Issues arising during AG implementation likely will inform the legislative process, Tilles said. “The worst thing for business is uncertainty,” so it’s better for the legislature to clarify a rule rather than rely on an interpretation that could be challenged in court, Tilles said. It will be better for businesses if the amendments don’t drag on, he said.

Lobbying Starts

EFF hopes for an amendment “expanding people’s ability to sue the companies that violated their privacy,” Falcon said. The privacy group would rather have opt-in than opt-out consent currently in the law, he said. He predicted opposition from Google, Facebook, AT&T, Verizon and cable. Only Facebook commented.

Facebook believes “people should be in control of their information online and companies should be held to high standards in explaining what data they have and how they use it, especially when they sell data," said Vice President-State and Local Public Policy Will Castleberry in a statement.
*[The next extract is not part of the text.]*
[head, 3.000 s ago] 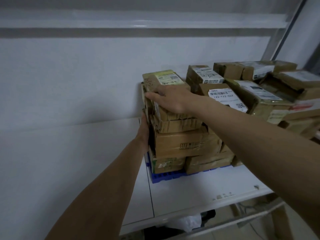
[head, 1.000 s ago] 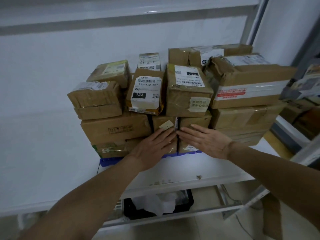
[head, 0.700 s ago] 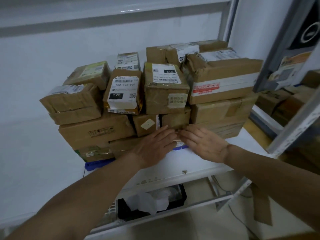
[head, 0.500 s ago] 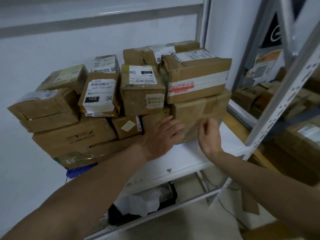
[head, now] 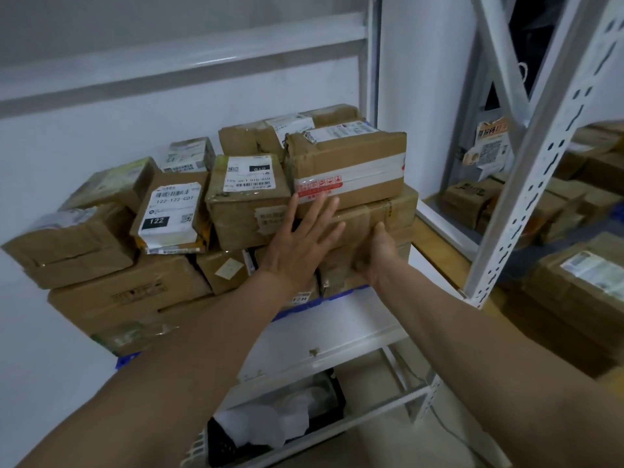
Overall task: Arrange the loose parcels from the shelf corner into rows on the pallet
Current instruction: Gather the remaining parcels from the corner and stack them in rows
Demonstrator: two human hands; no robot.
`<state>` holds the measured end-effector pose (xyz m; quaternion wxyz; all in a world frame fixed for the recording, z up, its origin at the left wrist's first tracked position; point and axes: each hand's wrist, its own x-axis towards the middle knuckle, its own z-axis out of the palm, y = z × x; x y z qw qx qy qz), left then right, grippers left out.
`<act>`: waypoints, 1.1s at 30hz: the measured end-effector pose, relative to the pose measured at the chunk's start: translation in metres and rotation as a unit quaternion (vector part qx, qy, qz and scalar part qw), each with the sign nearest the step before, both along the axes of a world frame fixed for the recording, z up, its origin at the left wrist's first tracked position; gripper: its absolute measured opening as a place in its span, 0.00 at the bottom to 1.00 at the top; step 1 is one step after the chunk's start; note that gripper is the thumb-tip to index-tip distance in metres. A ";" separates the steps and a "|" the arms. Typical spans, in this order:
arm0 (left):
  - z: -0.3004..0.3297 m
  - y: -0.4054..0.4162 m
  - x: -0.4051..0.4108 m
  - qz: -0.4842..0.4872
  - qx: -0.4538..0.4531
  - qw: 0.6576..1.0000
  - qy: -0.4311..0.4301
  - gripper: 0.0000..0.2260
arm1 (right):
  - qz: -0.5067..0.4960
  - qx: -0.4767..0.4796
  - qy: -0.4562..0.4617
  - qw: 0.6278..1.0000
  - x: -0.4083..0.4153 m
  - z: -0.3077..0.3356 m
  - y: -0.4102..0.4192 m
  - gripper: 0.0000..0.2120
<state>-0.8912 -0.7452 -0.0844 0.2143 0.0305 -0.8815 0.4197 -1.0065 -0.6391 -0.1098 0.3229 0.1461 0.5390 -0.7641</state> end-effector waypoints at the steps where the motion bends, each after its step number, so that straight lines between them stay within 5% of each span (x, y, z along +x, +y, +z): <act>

Facebook is participating in the AG process. “We are committed to being clear with people about how our services work, including the fact that we do not sell people’s data.”

Without clarification and adjustments,” the Association of National Advertisers and four other ad groups wrote Becerra Thursday, “ambiguities" could reduce "choice and privacy for consumers, rather than expanding it.” If changes can’t be made through rulemaking, “we urge you to make such recommendations to the California Legislature.” Advertisers raised concerns including about the definition of personal information and possible elimination of loyalty programs under nondiscrimination rules. Firms should be allowed to give consumers choices of opting out of some but not all sales, or deleting only parts of their data, and the AG should clarify a business doesn’t have to write individualized privacy policies for each consumer, they said.

Verizon urged 2019 federal privacy legislation Thursday (see 1901310043). Sen. Marco Rubio, R-Fla.'s bill would pre-empt state laws (see 1901170044).

A federal privacy law is better than 50 state laws, but states will continue to update their laws as congressional inaction continues, Tilles said. “If you don’t see federal legislation after some of the hugely impactful breaches that have happened so far, I have no confidence there will be any.” A federal privacy bill seems years away, Falcon said. Larose “stopped trying to predict federal privacy legislation a long time ago.”